丑陋。这是铁路脑子里唯一的词。
他不能让成才看见这些。
太难看,也太沉重。
“咔哒。”
门被轻轻推开的声音,在寂静的浴室里显得格外清晰。
铁路全身的肌肉瞬间绷紧,血液似乎都凝固了,连呼吸都屏住。
他下意识地将家居服抱在胸前,徒劳地试图遮挡,整个人僵硬得像一块石头,恨不得立刻消失在蒸腾的水汽里。
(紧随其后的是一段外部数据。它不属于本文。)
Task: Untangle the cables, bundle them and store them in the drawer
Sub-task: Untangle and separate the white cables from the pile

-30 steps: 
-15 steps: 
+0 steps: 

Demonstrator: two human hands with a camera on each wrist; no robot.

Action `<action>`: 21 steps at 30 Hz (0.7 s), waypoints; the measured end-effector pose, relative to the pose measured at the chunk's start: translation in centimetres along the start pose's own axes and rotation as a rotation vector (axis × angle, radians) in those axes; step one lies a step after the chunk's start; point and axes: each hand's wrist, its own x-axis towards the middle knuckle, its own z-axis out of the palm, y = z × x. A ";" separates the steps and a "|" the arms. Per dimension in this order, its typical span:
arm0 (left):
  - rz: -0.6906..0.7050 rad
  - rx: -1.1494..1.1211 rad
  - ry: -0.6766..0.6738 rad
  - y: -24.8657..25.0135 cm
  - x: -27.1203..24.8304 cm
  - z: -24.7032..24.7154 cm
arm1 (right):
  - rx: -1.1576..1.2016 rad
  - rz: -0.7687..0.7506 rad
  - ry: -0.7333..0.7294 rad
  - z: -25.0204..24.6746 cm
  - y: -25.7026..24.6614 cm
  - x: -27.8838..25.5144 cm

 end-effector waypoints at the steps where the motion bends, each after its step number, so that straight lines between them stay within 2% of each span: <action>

成才端着一只白瓷碗走了进来,碗里是黑褐色的中药,热气袅袅。
他脚步放得极轻,径直走到炕边坐下,将药碗搁在炕桌上,发出轻微的一声“嗒”。
他没有立刻离开,甚至没有催促,只是安静地坐着,目光却已经落在了铁路裸露的手臂上。
那道新添的刀疤,即便在浴室昏黄的光线下,也清晰刺目。
粉嫩的疤痕组织与周围古铜色的皮肤形成鲜明对比,蜿蜒的走势透出当时的凶险。
成才的眉头几乎是立刻蹙了起来,眼底掠过一丝清晰的抽痛,但他什么也没问。
关于任务,关于危险,问了铁路也不会说,这是他们之间心照不宣的界限。
他只是将目光移到铁路紧抱着衣服、试图遮掩的前胸,沉默了几秒,然后伸手,将温热的药碗又往铁路面前递了递,声音低沉,带着不容拒绝的力度:
“先把药喝了。等会儿,伤口需要重新处理一下。”
铁路愣住,看着成才眼底那抹不容错辨的担忧和坚持,喉间像是被一团浸湿的棉花死死堵住,又胀又涩。
他所有逞强的借口,所有掩饰的言辞,在那双清澈而坚持的眼睛注视下,都溃不成军。